Day 11 Pre-class Assignment: Normal Distributions, Masking, and Log Plots#

✅ Put your name here

#

Goals for today’s pre-class assignment#

  • Working with the descriptive statistics and visualizations of Normal Distributions

  • Practice using masks with NumPy arrays

  • Interpreting Log Plots

Assignment instructions#

This assignment is due by 11:59 p.m. the day before class, and should be uploaded into the appropriate “Pre-class assignments” submission folder. If you run into issues with your code, make sure to use Slack to help each other out and receive some assistance from the instructors. Submission instructions can be found at the end of the notebook.


1. Normal Distributions#

In today’s assignment we will be talking about the Normal (or Gaussian) distribution. A normal distribution of values looks something like this:

import matplotlib.pyplot as plt
import numpy as np

N_points = 100000
mean=10.0
stand_dev = 1.0

n_bins = 20

x = np.random.normal(mean,stand_dev,N_points)
plt.hist(x, bins=n_bins);
../_images/d0dc35491a66a6aee52b89bd67630e4a797ad2e55dbc6c47834f057d6d1f795f.png

Which you may have seen before (it’s also called a bell curve). Normal distributions are very important in statistics, primarily because most distributions eventually become Normal distributions if you collect enough samples (this is called the Central Limit Theorem).

1.1#

✅  Task#

Change the number of data points (N_points) and plot the resulting distribution. Make four subplots (using plt.subplot()), showing distributions for N_points= 10, 100, 1000, and 10000. (Use mean=10.0 and stand_dev = 1.0)

# Insert your code here

1.2#

✅  Task#

What do you notice about how the shape of the distribution changes as you use more data points?

Write your answer here

1.3#

✅  Task#

Run your code above again, so you get a new set of data points for your plots. What do you notice about how the different plots change when you pick new data points?

Write your answer here

Let’s talk about the important properties of a Normal distribution.

1.4 Mean & Median#

✅  Task#

Make four distributions (using N_points = 100000 and stand_dev=1.0) with means of 0.0, 1.0, 5.0, 10.0. For each distribution, calculate the mean and median values.

# Insert your code here

1.5#

✅  Task#

What do you notice about the mean and median values for the four distributions? How do they compare to one another?

Write your answer here

1.6 Standard Deviation#

✅  Task#

Make four distributions (using N_points = 100000 and mean=10.0) with standard deviations of 0.5, 1.0, 5.0, and 10.0. Make four subplots showing each of the distributions.

# Insert your code here

1.7#

✅  Task#

What do you notice about the shape of the four distributions? How do they compare to one another? What effect does changing the standard deviation have on the distributions? NOTE: If you don’t notice a difference right away, try setting xlim to \([-40,40]\) for each subplot

Write your answer here


2. Masking#

Masking is an extremely important and absurdly useful tool that we will be adding to our coding tool box. Fundamentally, “masking” is a process that allows us to select specific parts of our data that meet some condition. Let’s work through some examples, to better understand what this means.
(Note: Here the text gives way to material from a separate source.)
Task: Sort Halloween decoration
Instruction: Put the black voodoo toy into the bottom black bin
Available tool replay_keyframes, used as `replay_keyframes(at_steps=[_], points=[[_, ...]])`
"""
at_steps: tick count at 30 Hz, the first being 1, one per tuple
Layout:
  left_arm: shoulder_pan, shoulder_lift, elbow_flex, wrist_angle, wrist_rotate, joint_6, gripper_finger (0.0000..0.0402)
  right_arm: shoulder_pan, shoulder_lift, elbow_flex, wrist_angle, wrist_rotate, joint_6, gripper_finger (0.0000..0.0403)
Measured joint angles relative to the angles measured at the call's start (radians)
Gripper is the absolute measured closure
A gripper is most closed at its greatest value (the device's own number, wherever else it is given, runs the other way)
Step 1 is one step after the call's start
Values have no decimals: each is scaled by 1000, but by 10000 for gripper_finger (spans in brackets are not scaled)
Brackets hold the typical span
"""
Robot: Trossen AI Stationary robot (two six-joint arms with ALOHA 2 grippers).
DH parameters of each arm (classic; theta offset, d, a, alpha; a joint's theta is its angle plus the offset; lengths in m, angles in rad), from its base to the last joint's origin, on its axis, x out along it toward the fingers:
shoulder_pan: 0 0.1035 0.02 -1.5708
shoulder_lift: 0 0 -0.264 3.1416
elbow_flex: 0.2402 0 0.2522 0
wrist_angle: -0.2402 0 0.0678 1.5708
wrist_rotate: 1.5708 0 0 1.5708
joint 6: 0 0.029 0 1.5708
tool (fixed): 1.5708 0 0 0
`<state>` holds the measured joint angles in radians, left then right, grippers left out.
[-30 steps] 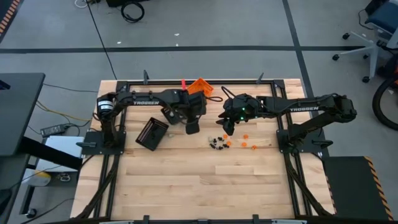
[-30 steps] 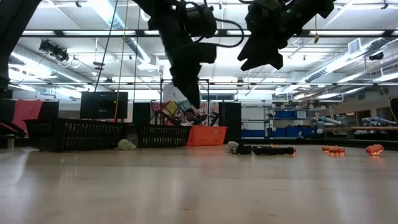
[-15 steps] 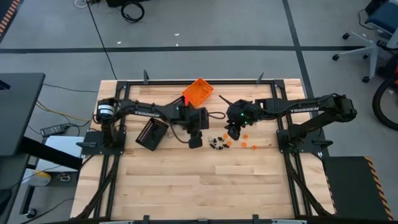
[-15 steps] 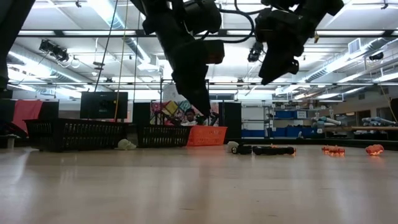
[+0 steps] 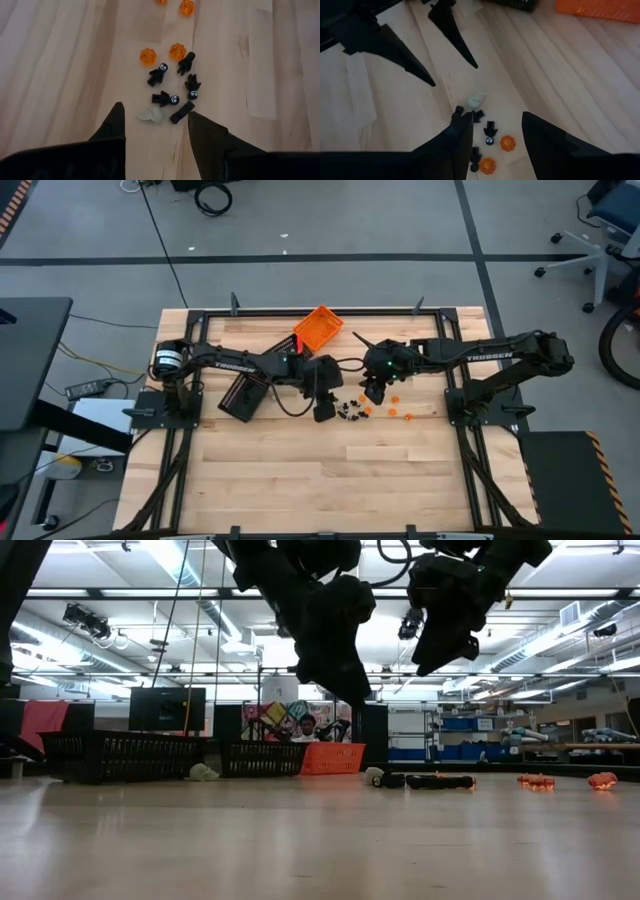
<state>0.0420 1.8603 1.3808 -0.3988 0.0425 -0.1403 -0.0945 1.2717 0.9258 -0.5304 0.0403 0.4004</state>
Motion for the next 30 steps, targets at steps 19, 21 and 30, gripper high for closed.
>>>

Let’s start by looking at the random set of numbers.

vals = np.array([3, 11, 6, 9, 7, 12, 8, 11, 5, 3, 15, 13])

2.1#

✅  Task#

Write a piece of code that uses a for loop and an if statement to identify all values of vals that are above 8. Append the values that meet this condition to a new list and print them out.

# Insert your code here

What we just did was select a subset of our data; specifically, all values in vals greater than 8. Now, let’s do the same thing using masking. The code below creates a mask and then uses that mask to select all of the data points that meet our condition.

mask = vals > 8
vals_masked = vals[mask]

2.2#

✅  Task#

Let’s break this code down, piece by piece. First, write a piece of code that prints mask.

# Insert your code here

2.3#

✅  Task#

You should see a list of Boolean values (True or False). Compare your mask values to the values of vals. What do you notice?

Write your answer here

2.4#

✅  Task#

Now print out the values of vals_masked.

# Insert your code here

2.5#

✅  Task#

What values does vals_masked contain? How are these values connected to vals, mask, and the list that you created in 2.1?

Write your answer here

2.6#

✅  Task#

Try tinkering with the mask generation code (line 1 from the cell in 2.1) by changing the condition (e.g., values below 8, values above 11, etc.). Print out the mask and vals_masked values for each one to convince yourself that the “masks” you create match your expectations.

# Insert code here

2.7#

✅  Task#

Take a moment and reflect. What is a mask? What does the process of masking data or values do?

Write your answer here

2.8#

✅  Task#

Before moving on, explain the concept of masking as if you were talking to someone who has never coded before.

Write your answer here


3. Interpreting Log Plots#

For this next exercise, we will explore the utility and interpretation of log plots. We’re quite used to linear plots at this point; these are plots where the space between 1 and 2 is the same as it is between 3 and 4 (or 8 and 9 or 800 and 801). The step size is linear, hence the name.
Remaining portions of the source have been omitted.